Inspiration

When I was 13 years old, I had an accident that left me wheelchair-bound for an entire year. During that time, I learned Cinema 4D and started creating short films with DIY visual effects by age 16, which led me to study directing for film and television. I've now been a freelance director for TV commercials for the past 16 years.

I've always asked myself: What if I hadn't had that accident? What if I'd never learned that software during my recovery? Would I still be where I am today? Probably not. That single moment, traumatic as it was, created a cascade of choices that defined my entire career.

This question haunts me in the most fascinating way, and it inspired "Drift Split."

"Drift Split" is a trailer for a multiverse sci-fi thriller where Roxanne Russo drifts between timelines after a fatal car crash. She wakes to discover she's become untethered from reality, able to slip between parallel worlds where different versions of her life exist. Desperate to find a timeline where her 8-year-old son is still alive, she must learn to navigate infinite realities while being hunted by the Constants, guardians who prevent timeline collapse. But every jump she makes fractures reality further, forcing her to choose: save one version of her family, or risk destroying them all.

It's a mind-bending thriller about a mother who refuses to let go, even when holding on could shatter everything. But at its core, it's about that universal question we all carry: What if things had been different? And perhaps more importantly, would we choose to change them if we could?

Challenges

The most challenging aspect of creating this AI-powered trailer was maintaining consistency in character design and voices across multiple scenes, but the bigger challenge was distilling a complex multiverse narrative into a 90-second trailer packed with visual effects that would typically require a full VFX team.
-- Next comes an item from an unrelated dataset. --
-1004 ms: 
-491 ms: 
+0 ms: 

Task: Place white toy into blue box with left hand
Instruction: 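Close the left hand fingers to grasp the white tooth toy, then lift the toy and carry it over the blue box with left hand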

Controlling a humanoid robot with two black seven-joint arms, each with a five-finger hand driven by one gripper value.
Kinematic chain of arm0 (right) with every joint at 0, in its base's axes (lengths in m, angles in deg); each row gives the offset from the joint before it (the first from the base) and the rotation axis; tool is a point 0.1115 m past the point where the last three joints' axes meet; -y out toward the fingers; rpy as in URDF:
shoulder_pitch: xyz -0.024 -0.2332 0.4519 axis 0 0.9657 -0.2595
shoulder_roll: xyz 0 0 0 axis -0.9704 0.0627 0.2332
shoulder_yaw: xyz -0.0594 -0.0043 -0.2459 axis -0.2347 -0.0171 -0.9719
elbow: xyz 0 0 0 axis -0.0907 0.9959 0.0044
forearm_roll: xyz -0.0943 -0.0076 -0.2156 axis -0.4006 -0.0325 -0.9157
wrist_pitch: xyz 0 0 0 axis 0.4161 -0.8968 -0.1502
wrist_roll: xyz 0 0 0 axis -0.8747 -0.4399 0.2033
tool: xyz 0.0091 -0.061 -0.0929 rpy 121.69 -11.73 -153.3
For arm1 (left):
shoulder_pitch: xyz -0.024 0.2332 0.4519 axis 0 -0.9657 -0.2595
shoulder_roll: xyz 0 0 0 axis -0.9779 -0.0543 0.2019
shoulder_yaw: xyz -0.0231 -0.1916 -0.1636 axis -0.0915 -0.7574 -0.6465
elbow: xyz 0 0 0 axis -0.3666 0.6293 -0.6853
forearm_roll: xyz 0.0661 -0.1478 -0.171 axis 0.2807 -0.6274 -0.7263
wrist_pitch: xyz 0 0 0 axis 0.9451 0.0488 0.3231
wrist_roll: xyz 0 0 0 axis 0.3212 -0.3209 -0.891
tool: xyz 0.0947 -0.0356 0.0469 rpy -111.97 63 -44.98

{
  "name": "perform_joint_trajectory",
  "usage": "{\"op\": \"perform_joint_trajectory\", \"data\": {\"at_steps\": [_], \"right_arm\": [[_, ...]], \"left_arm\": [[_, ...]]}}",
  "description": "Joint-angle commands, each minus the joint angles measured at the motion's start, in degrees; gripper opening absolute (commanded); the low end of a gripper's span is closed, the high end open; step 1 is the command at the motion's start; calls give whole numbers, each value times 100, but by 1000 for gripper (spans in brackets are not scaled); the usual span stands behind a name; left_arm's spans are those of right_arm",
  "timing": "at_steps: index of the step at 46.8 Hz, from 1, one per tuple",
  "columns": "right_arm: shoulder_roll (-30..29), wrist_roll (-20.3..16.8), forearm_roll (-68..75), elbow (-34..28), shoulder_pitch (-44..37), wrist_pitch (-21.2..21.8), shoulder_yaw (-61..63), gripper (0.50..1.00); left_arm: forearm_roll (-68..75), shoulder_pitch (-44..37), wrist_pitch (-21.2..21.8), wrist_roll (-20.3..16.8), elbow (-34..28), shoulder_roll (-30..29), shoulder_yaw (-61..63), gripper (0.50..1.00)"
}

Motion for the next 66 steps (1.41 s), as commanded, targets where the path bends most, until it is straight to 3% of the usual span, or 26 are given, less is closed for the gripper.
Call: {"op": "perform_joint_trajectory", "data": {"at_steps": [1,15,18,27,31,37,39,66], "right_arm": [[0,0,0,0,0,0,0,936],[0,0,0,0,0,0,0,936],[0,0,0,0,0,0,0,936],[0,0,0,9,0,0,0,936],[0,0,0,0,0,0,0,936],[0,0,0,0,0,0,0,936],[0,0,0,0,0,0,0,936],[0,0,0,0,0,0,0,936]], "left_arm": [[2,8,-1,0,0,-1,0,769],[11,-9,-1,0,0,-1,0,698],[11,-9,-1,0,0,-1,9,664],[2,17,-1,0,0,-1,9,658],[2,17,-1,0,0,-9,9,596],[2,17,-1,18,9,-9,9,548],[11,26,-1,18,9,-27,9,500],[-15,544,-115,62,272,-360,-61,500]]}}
I used the latest video generation models, Kling 2.5 and Veo 3, to create the base footage through my Img2Vid workflow. However, the real magic happened in post-production. All transition shots and visual effects were crafted using the open-source model WAN Vace 2.1 within ComfyUI, allowing me to create unique shots that would traditionally require expensive motion tracking and compositing software. The breakthrough came with the ability to replace and inpaint new backgrounds seamlessly. Without this capability, creating the reality-shifting sequences, where hospital corridors transform into 1920s streets or buildings morph through different time periods, simply wouldn't have been possible. Each timeline required its own visual language, from color grading to architectural styles, all while maintaining the same character moving through these spaces.

For me, this project proves that with the right combination of AI tools and creative problem-solving, a single filmmaker can now create Hollywood-level concept trailers that would have required entire studios just a few years ago.
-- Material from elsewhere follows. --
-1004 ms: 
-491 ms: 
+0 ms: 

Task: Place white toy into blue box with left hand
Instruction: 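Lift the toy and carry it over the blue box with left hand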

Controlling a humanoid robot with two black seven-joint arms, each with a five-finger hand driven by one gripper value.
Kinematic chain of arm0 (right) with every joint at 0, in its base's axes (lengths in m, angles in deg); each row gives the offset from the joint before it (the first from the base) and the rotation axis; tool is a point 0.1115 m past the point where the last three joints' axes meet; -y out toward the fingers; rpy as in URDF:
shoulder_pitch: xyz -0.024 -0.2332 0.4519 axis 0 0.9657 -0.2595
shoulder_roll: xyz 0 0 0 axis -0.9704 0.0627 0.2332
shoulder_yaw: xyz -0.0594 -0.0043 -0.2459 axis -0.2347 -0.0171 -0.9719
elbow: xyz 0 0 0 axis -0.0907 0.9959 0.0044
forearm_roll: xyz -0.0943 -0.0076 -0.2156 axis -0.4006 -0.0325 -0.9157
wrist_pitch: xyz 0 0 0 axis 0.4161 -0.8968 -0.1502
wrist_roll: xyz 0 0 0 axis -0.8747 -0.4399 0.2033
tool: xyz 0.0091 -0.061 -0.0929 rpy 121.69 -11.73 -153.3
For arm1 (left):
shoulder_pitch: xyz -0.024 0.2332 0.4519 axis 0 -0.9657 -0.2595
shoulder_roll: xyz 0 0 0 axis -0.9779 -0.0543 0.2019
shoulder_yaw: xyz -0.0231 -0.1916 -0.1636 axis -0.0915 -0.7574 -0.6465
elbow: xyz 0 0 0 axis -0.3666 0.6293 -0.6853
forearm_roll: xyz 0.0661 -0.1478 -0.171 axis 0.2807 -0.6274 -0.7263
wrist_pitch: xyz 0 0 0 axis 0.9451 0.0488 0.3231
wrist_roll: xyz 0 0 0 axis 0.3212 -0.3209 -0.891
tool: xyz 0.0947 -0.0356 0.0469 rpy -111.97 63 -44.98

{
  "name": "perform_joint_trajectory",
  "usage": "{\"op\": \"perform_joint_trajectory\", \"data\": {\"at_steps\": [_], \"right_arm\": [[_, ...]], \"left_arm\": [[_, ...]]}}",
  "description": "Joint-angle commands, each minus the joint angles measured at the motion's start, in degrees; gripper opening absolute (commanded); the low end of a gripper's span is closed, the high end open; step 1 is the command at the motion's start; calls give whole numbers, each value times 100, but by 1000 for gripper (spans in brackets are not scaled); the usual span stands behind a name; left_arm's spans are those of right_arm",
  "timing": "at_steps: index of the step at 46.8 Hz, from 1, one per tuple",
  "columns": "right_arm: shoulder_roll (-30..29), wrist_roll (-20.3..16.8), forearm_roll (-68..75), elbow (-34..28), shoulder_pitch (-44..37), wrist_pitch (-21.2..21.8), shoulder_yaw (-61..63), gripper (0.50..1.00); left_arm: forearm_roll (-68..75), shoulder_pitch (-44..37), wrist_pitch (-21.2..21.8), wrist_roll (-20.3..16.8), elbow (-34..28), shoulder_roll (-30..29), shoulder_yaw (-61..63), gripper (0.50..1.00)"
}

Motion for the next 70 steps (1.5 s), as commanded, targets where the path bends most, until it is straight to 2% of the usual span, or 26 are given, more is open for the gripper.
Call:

What's next for DRIFT SPLIT

I hope someday this film will be fully funded and produced—whether with AI assistance or through traditional filmmaking methods. The story deserves the big screen.

AI's revolutionary advancements can build better pipelines that enhance what's possible. For "Drift Split," AI could help create thousands of timeline variations, generate period-accurate backgrounds, and maintain continuity across parallel worlds, freeing VFX artists to focus on creative decisions rather than repetitive tasks. This means more resources for what matters most: performance, story, and emotional impact.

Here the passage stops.